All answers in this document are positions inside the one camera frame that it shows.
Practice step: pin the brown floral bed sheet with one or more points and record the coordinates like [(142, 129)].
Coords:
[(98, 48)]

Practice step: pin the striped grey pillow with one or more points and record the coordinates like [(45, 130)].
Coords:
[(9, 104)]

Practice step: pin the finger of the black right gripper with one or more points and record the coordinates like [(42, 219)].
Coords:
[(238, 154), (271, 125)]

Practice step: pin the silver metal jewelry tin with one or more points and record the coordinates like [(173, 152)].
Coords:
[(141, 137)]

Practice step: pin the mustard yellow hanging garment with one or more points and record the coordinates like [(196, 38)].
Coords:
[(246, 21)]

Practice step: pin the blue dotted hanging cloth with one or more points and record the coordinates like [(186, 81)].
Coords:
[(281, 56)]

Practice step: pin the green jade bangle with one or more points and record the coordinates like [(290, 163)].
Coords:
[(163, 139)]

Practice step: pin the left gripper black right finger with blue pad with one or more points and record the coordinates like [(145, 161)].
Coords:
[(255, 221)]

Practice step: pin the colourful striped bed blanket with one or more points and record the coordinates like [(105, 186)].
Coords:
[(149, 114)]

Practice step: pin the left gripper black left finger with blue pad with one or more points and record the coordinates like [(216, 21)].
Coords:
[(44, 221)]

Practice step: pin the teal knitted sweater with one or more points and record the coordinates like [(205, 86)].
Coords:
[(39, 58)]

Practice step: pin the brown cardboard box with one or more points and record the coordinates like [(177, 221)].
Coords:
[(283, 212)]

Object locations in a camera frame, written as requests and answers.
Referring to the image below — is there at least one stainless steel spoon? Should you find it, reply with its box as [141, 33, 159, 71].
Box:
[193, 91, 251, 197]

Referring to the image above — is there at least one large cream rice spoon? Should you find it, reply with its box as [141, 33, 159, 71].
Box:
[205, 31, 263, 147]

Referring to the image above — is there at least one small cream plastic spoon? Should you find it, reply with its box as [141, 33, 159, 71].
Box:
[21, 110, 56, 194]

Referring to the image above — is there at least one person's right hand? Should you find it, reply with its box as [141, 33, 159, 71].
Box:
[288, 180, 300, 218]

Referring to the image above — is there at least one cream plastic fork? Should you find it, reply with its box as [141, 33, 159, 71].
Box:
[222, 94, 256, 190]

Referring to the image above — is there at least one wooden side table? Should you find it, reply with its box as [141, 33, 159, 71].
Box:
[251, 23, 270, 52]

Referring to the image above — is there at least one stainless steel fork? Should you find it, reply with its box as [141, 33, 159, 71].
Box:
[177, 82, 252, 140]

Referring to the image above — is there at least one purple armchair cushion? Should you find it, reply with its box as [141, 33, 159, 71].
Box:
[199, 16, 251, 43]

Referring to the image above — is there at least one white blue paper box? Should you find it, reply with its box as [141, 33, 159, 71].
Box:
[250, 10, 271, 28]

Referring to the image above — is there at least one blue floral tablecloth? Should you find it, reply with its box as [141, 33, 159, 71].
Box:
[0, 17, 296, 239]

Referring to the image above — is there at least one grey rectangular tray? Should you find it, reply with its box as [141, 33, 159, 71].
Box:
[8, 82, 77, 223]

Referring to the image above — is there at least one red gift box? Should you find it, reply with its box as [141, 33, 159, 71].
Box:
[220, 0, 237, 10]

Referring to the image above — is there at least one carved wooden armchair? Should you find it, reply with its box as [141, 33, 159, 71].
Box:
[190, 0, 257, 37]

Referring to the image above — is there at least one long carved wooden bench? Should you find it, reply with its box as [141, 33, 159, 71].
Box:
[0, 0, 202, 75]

◇ ◇ ◇ ◇ ◇ ◇ ◇

◆ Exercise requirements
Starting at the top of the listing above, write out every line exactly as it appears.

◆ Response to the exercise
All answers in this document are positions inside the one camera frame that it shows.
Practice step: pin the brown floral bed sheet with one or more points and record the coordinates like [(142, 129)].
Coords:
[(98, 48)]

Practice step: pin the striped grey pillow with one or more points and record the coordinates like [(45, 130)].
Coords:
[(9, 104)]

Practice step: pin the finger of the black right gripper with one or more points and record the coordinates like [(42, 219)].
Coords:
[(238, 154), (271, 125)]

Practice step: pin the silver metal jewelry tin with one or more points and record the coordinates like [(173, 152)].
Coords:
[(141, 137)]

Practice step: pin the mustard yellow hanging garment with one or more points and record the coordinates like [(196, 38)].
Coords:
[(246, 21)]

Practice step: pin the blue dotted hanging cloth with one or more points and record the coordinates like [(186, 81)].
Coords:
[(281, 56)]

Practice step: pin the green jade bangle with one or more points and record the coordinates like [(290, 163)].
Coords:
[(163, 139)]

Practice step: pin the left gripper black right finger with blue pad with one or more points and record the coordinates like [(145, 161)].
Coords:
[(255, 221)]

Practice step: pin the colourful striped bed blanket with one or more points and record the coordinates like [(105, 186)].
Coords:
[(149, 114)]

Practice step: pin the left gripper black left finger with blue pad with one or more points and record the coordinates like [(216, 21)].
Coords:
[(44, 221)]

Practice step: pin the teal knitted sweater with one or more points and record the coordinates like [(205, 86)].
Coords:
[(39, 58)]

Practice step: pin the brown cardboard box with one or more points and record the coordinates like [(177, 221)].
Coords:
[(283, 212)]

Object locations in a camera frame, written as requests and answers.
Referring to the image below — is there at least one stainless steel spoon? Should you find it, reply with its box as [141, 33, 159, 71].
Box:
[193, 91, 251, 197]

Referring to the image above — is there at least one large cream rice spoon? Should you find it, reply with its box as [141, 33, 159, 71].
Box:
[205, 31, 263, 147]

Referring to the image above — is there at least one small cream plastic spoon? Should you find it, reply with its box as [141, 33, 159, 71].
Box:
[21, 110, 56, 194]

Referring to the image above — is there at least one person's right hand? Should you find it, reply with its box as [141, 33, 159, 71].
Box:
[288, 180, 300, 218]

Referring to the image above — is there at least one cream plastic fork? Should you find it, reply with its box as [141, 33, 159, 71].
Box:
[222, 94, 256, 190]

Referring to the image above — is there at least one wooden side table? Should you find it, reply with its box as [141, 33, 159, 71].
Box:
[251, 23, 270, 52]

Referring to the image above — is there at least one stainless steel fork? Should you find it, reply with its box as [141, 33, 159, 71].
Box:
[177, 82, 252, 140]

Referring to the image above — is there at least one purple armchair cushion? Should you find it, reply with its box as [141, 33, 159, 71].
Box:
[199, 16, 251, 43]

Referring to the image above — is there at least one white blue paper box? Should you find it, reply with its box as [141, 33, 159, 71].
Box:
[250, 10, 271, 28]

Referring to the image above — is there at least one blue floral tablecloth? Should you find it, reply with its box as [141, 33, 159, 71].
Box:
[0, 17, 296, 239]

Referring to the image above — is there at least one grey rectangular tray? Should you find it, reply with its box as [141, 33, 159, 71].
Box:
[8, 82, 77, 223]

Referring to the image above — is there at least one red gift box? Should you find it, reply with its box as [141, 33, 159, 71].
Box:
[220, 0, 237, 10]

Referring to the image above — is there at least one carved wooden armchair? Should you find it, reply with its box as [141, 33, 159, 71].
Box:
[190, 0, 257, 37]

Referring to the image above — is there at least one long carved wooden bench? Should you find it, reply with its box as [141, 33, 159, 71].
Box:
[0, 0, 202, 75]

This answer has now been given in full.